AVAILABLE DATA START

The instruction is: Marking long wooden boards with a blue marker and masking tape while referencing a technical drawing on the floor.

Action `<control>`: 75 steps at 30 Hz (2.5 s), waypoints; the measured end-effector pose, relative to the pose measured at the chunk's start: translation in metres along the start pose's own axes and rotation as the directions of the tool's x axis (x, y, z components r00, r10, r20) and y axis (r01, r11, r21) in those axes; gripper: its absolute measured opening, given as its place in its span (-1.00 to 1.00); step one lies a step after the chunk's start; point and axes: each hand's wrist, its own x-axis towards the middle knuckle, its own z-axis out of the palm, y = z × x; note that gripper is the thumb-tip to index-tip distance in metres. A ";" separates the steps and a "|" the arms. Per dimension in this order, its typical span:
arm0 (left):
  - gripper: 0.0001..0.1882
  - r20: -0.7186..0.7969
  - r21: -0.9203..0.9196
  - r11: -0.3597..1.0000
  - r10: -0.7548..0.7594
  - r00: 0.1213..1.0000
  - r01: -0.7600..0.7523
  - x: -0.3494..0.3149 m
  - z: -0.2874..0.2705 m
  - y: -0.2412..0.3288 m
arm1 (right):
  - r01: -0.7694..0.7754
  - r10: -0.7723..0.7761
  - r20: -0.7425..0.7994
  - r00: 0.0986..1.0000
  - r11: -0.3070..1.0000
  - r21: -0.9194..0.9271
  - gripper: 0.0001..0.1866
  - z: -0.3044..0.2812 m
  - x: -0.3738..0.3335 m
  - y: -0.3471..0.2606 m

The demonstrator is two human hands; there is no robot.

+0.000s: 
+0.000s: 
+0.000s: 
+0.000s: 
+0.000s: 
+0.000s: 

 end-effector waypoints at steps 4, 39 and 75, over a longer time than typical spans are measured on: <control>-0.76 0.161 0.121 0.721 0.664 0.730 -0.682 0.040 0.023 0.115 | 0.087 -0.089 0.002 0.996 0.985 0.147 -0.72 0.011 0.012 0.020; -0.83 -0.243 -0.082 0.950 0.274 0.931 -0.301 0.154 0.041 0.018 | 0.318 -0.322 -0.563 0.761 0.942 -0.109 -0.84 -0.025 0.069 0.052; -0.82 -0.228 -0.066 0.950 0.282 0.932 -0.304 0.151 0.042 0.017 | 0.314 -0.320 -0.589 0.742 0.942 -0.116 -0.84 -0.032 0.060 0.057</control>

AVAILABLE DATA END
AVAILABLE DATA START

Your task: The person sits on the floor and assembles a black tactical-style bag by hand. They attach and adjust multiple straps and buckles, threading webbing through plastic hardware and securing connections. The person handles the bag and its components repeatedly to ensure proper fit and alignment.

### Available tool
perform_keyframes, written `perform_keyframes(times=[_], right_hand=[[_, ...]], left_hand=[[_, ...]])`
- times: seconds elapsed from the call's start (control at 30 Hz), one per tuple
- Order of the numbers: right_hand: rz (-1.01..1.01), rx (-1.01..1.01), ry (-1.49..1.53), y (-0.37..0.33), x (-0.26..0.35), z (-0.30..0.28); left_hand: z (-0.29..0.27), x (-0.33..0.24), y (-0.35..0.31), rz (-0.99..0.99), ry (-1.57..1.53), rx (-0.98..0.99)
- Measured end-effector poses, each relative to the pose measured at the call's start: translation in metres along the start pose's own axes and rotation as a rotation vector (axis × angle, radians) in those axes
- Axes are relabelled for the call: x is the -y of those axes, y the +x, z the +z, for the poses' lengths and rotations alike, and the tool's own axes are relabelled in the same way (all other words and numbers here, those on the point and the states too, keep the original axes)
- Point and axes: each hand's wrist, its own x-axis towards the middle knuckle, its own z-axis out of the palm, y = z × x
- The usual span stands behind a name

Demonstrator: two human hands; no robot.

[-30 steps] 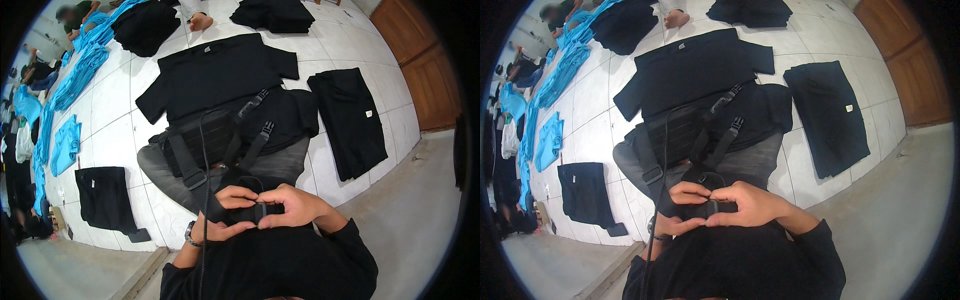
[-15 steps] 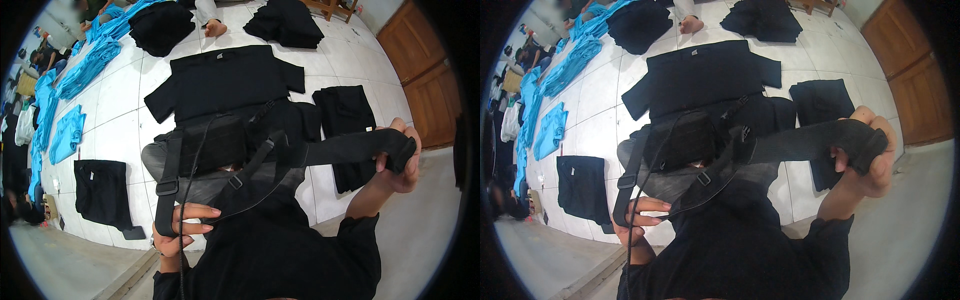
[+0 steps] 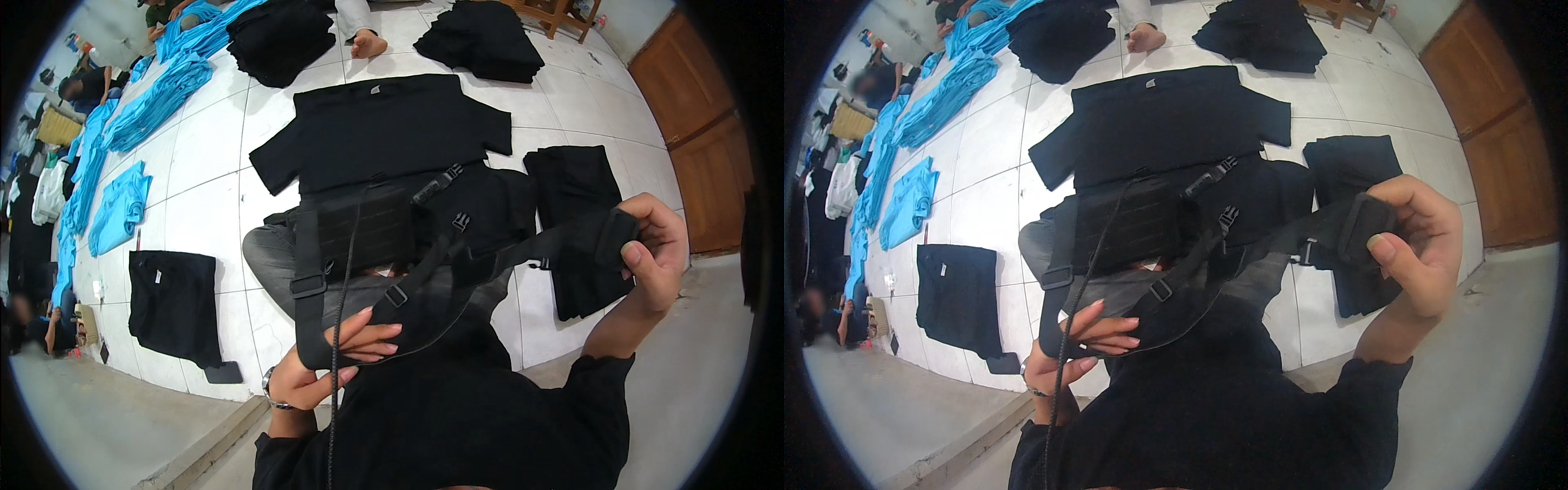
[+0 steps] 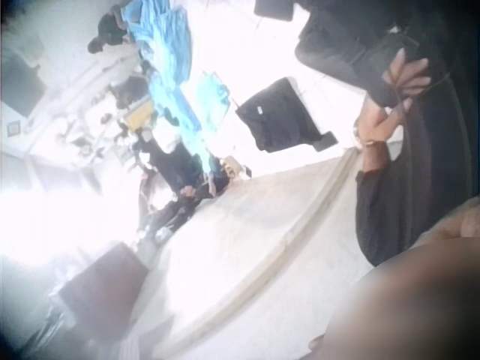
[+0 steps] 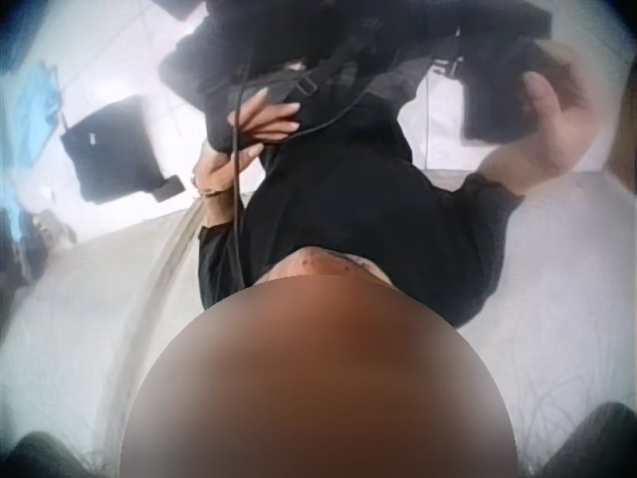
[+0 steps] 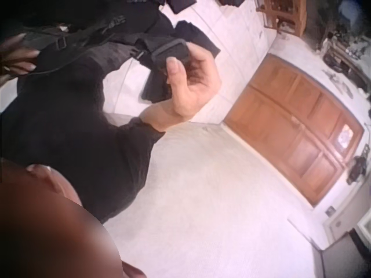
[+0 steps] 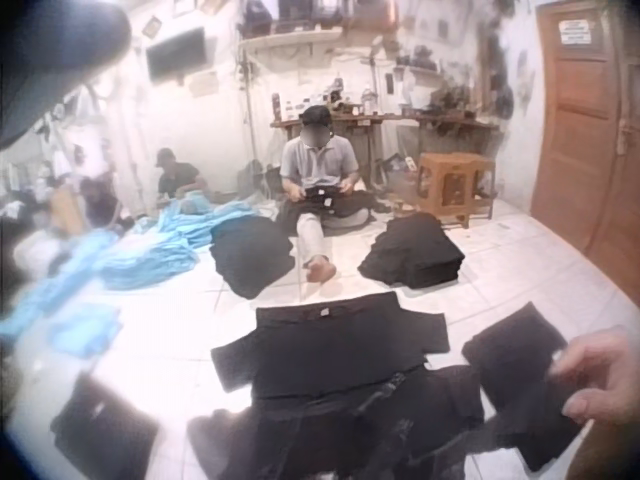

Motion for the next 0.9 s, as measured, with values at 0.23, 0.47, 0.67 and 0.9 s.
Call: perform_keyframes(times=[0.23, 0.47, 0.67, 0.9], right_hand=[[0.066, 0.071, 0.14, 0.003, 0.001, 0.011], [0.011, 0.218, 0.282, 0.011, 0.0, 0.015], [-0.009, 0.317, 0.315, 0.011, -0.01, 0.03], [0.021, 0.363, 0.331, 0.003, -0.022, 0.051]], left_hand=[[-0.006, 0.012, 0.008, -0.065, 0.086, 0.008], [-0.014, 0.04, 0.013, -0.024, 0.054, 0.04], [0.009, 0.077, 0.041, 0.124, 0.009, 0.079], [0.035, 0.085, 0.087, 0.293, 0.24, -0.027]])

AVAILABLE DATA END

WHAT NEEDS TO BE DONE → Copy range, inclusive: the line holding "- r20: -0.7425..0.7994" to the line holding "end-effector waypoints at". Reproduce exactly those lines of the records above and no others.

YOUR RESPONSE →
  - r20: -0.7425..0.7994
  - r00: 0.0986..1.0000
  - r11: -0.3070..1.0000
  - r21: -0.9194..0.9271
  - gripper: 0.0001..0.1866
  - z: -0.3044..0.2812 m
  - x: -0.3738..0.3335 m
  - y: -0.3471..0.2606 m

The demonstrator is two human hands; there is no robot.

+0.000s: 
+0.000s: 
+0.000s: 
+0.000s: 
+0.000s: 
+0.000s: 

 end-effector waypoints at steps 4, 39 and 75, over a longer time than typical spans are measured on: <control>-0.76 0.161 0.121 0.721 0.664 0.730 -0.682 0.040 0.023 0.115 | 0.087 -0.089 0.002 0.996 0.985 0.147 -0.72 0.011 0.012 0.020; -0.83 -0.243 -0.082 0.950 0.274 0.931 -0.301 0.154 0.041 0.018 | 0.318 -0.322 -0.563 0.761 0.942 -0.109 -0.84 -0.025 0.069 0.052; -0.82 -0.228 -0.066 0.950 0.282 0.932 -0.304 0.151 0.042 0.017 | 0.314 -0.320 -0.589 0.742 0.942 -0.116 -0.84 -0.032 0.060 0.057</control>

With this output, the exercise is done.